What you give back should be only the lines from the one holding "left black gripper: moved" through the final line of the records, each reproduced exactly.
── Exercise material
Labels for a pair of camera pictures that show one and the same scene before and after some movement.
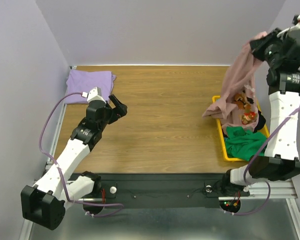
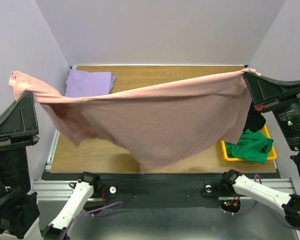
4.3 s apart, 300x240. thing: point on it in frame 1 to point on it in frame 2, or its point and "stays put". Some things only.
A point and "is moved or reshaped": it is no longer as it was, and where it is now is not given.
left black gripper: (121, 111) to (19, 120)
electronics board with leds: (230, 206) stays put
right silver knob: (208, 188) stays put
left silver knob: (113, 190) stays put
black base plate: (157, 190) stays put
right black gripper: (259, 43) to (279, 103)
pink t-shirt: (239, 106) is moved or reshaped
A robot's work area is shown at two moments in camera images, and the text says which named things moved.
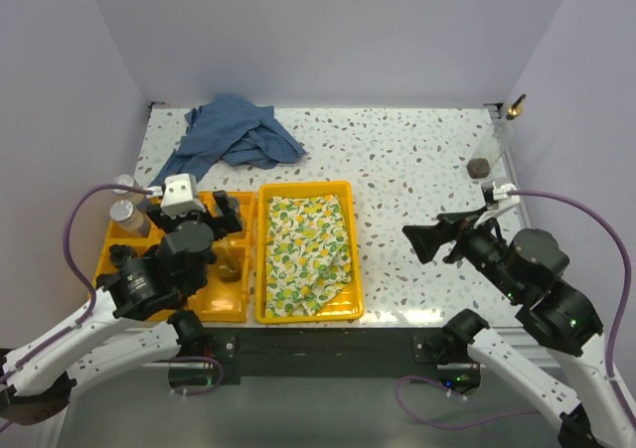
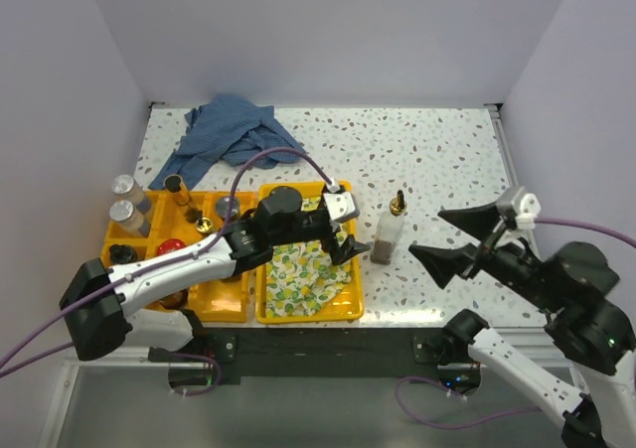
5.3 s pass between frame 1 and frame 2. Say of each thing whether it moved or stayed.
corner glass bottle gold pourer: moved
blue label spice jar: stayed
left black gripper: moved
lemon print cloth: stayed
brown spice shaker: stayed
────
* _Written answer_
left black gripper: moved
lemon print cloth: stayed
brown spice shaker: stayed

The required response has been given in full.